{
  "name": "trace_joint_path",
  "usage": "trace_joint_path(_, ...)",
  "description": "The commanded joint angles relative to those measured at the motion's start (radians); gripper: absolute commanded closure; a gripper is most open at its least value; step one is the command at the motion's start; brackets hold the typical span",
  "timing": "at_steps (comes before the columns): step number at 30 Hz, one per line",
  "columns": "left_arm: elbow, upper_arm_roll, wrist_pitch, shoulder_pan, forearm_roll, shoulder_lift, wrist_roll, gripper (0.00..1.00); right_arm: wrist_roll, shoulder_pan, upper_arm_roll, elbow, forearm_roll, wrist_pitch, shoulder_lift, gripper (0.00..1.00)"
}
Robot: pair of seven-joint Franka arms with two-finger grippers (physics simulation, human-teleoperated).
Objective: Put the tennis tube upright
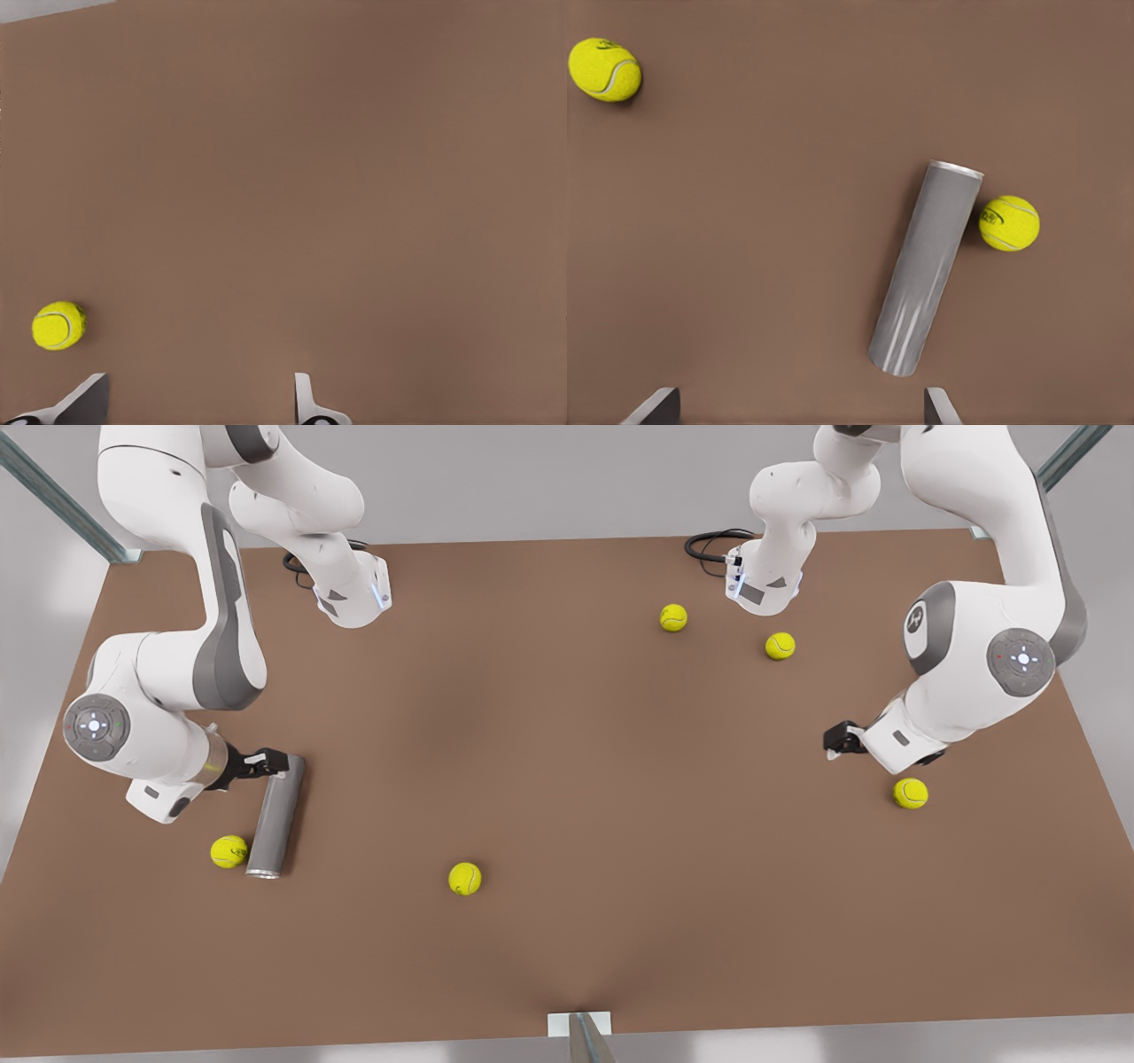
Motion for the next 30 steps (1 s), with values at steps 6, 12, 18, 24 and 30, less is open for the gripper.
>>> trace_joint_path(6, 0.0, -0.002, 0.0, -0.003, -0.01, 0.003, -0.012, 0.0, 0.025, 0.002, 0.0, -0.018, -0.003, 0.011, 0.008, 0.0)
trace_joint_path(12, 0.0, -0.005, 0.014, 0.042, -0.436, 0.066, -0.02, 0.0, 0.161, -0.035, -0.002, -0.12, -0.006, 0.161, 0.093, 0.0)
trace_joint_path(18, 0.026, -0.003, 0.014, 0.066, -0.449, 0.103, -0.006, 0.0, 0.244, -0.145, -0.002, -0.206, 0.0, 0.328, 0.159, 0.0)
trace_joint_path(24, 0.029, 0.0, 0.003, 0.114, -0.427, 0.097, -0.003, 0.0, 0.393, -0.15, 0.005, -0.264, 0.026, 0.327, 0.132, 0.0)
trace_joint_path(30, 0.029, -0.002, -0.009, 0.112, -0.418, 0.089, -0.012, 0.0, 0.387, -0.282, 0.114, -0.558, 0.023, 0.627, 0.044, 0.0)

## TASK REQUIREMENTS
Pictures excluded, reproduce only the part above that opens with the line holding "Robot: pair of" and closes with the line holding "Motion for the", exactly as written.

## SOLUTION TO THE PROBLEM
Robot: pair of seven-joint Franka arms with two-finger grippers (physics simulation, human-teleoperated).
Objective: Put the tennis tube upright
Motion for the next 30 steps (1 s), with values at steps 6, 12, 18, 24 and 30, less is open for the gripper.

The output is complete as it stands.